§ **WHAT NEEDS TO BE DONE**: Could you write out the whole listing exactly as it appears?

- - -

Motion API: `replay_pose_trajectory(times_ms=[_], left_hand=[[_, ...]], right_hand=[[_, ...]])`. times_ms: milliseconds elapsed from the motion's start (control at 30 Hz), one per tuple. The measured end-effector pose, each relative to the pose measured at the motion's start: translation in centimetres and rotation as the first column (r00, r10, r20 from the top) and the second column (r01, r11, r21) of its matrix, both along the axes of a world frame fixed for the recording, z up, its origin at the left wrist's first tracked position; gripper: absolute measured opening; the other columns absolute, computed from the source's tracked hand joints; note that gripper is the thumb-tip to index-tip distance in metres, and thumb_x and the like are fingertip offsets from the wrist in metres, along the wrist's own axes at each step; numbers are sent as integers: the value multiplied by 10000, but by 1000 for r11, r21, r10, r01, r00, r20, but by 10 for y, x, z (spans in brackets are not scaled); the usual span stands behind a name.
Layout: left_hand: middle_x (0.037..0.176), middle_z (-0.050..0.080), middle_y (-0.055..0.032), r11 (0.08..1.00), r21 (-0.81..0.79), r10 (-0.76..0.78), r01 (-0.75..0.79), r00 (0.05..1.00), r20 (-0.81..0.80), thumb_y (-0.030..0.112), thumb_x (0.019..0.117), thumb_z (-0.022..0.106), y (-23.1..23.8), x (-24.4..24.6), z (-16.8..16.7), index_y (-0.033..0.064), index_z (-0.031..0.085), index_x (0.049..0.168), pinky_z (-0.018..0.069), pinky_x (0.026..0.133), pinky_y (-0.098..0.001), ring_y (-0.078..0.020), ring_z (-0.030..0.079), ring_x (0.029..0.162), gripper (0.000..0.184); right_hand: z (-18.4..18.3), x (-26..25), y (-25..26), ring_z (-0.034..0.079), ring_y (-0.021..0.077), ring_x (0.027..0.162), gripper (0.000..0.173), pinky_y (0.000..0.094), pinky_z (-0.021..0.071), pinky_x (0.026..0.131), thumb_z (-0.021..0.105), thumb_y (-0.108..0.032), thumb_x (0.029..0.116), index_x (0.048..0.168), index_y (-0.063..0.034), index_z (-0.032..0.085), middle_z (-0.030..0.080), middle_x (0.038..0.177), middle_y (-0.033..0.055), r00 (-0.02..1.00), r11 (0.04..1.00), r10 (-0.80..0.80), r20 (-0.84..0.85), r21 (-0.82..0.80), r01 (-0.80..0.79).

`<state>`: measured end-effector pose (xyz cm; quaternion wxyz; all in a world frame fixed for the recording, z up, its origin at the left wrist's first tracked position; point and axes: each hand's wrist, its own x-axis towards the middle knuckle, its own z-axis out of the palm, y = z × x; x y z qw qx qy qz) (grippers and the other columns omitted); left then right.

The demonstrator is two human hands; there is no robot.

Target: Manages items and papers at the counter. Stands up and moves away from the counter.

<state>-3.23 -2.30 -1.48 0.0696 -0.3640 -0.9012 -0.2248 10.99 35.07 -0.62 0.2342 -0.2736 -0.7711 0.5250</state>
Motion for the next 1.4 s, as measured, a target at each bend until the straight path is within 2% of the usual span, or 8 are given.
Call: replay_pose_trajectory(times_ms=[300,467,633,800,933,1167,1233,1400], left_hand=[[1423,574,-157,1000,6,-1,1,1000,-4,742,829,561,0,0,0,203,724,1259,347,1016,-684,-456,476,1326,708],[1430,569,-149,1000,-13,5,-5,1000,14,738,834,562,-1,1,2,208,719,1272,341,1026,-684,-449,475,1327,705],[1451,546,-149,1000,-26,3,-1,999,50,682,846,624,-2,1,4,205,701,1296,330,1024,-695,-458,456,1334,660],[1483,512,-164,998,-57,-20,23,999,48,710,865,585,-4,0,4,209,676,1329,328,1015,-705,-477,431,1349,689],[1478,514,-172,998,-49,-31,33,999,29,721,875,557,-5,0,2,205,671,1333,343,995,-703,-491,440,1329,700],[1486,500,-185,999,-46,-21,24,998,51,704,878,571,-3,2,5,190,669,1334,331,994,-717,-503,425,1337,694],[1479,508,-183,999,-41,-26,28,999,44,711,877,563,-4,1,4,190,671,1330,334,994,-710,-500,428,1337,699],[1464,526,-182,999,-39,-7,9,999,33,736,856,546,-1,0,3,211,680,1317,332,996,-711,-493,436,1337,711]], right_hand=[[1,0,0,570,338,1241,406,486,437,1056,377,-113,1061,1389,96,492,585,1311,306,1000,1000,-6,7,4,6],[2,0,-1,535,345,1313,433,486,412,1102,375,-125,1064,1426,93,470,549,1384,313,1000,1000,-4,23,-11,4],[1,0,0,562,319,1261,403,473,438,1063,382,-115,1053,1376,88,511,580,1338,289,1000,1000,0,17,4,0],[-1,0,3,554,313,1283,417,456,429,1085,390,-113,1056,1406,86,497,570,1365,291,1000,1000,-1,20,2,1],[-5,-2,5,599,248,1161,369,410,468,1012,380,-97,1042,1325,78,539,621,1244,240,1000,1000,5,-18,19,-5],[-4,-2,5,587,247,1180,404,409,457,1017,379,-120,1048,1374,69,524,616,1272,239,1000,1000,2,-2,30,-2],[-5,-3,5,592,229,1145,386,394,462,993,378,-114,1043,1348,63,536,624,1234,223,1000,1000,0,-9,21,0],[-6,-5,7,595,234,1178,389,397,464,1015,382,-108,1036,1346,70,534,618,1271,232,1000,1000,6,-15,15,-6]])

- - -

§ **RESPONSE BOX**:
Motion API: `replay_pose_trajectory(times_ms=[_], left_hand=[[_, ...]], right_hand=[[_, ...]])`. times_ms: milliseconds elapsed from the motion's start (control at 30 Hz), one per tuple. The measured end-effector pose, each relative to the pose measured at the motion's start: translation in centimetres and rotation as the first column (r00, r10, r20 from the top) and the second column (r01, r11, r21) of its matrix, both along the axes of a world frame fixed for the recording, z up, its origin at the left wrist's first tracked position; gripper: absolute measured opening; the other columns absolute, computed from the source's tracked hand joints; note that gripper is the thumb-tip to index-tip distance in metres, and thumb_x and the like are fingertip offsets from the wrist in metres, along the wrist's own axes at each step; numbers are sent as integers: the value multiplied by 10000, but by 1000 for r11, r21, r10, r01, r00, r20, but by 10 for y, x, z (spans in brackets are not scaled); the usual span stands behind a name.
Layout: left_hand: middle_x (0.037..0.176), middle_z (-0.050..0.080), middle_y (-0.055..0.032), r11 (0.08..1.00), r21 (-0.81..0.79), r10 (-0.76..0.78), r01 (-0.75..0.79), r00 (0.05..1.00), r20 (-0.81..0.80), thumb_y (-0.030..0.112), thumb_x (0.019..0.117), thumb_z (-0.022..0.106), y (-23.1..23.8), x (-24.4..24.6), z (-16.8..16.7), index_y (-0.033..0.064), index_z (-0.031..0.085), index_x (0.049..0.168), pinky_z (-0.018..0.069), pinky_x (0.026..0.133), pinky_y (-0.098..0.001), ring_y (-0.078..0.020), ring_z (-0.030..0.079), ring_x (0.029..0.162), gripper (0.000..0.184); right_hand: z (-18.4..18.3), x (-26..25), y (-25..26), ring_z (-0.034..0.079), ring_y (-0.021..0.077), ring_x (0.027..0.162), gripper (0.000..0.173), pinky_y (0.000..0.094), pinky_z (-0.021..0.071), pinky_x (0.026..0.131), thumb_z (-0.021..0.105), thumb_y (-0.108..0.032), thumb_x (0.029..0.116), index_x (0.048..0.168), index_y (-0.063..0.034), index_z (-0.032..0.085), middle_z (-0.030..0.080), middle_x (0.038..0.177), middle_y (-0.033..0.055), r00 (-0.02..1.00), r11 (0.04..1.00), r10 (-0.80..0.80), r20 (-0.84..0.85), r21 (-0.82..0.80), r01 (-0.80..0.79).

`<state>`: measured end-effector pose (xyz cm; quaternion wxyz; all in a world frame fixed for the recording, z up, its origin at the left wrist's first tracked position; point and axes: each hand's wrist, its own x-axis towards the middle knuckle, its own z-axis out of the palm, y = z × x; x y z qw qx qy qz) (grippers and the other columns omitted); left then right.

The demonstrator is two human hands; there is no robot.

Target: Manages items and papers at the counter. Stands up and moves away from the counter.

<state>-3.23 -2.30 -1.48 0.0696 -0.3640 -0.9012 -0.2248 10.99 35.07 -0.62 0.2342 -0.2736 -0.7711 0.5250</state>
Motion for the next 1.4 s, as measured, a target at each bend until the straight path is within 2% of the usual span, or 8 are given.
Call: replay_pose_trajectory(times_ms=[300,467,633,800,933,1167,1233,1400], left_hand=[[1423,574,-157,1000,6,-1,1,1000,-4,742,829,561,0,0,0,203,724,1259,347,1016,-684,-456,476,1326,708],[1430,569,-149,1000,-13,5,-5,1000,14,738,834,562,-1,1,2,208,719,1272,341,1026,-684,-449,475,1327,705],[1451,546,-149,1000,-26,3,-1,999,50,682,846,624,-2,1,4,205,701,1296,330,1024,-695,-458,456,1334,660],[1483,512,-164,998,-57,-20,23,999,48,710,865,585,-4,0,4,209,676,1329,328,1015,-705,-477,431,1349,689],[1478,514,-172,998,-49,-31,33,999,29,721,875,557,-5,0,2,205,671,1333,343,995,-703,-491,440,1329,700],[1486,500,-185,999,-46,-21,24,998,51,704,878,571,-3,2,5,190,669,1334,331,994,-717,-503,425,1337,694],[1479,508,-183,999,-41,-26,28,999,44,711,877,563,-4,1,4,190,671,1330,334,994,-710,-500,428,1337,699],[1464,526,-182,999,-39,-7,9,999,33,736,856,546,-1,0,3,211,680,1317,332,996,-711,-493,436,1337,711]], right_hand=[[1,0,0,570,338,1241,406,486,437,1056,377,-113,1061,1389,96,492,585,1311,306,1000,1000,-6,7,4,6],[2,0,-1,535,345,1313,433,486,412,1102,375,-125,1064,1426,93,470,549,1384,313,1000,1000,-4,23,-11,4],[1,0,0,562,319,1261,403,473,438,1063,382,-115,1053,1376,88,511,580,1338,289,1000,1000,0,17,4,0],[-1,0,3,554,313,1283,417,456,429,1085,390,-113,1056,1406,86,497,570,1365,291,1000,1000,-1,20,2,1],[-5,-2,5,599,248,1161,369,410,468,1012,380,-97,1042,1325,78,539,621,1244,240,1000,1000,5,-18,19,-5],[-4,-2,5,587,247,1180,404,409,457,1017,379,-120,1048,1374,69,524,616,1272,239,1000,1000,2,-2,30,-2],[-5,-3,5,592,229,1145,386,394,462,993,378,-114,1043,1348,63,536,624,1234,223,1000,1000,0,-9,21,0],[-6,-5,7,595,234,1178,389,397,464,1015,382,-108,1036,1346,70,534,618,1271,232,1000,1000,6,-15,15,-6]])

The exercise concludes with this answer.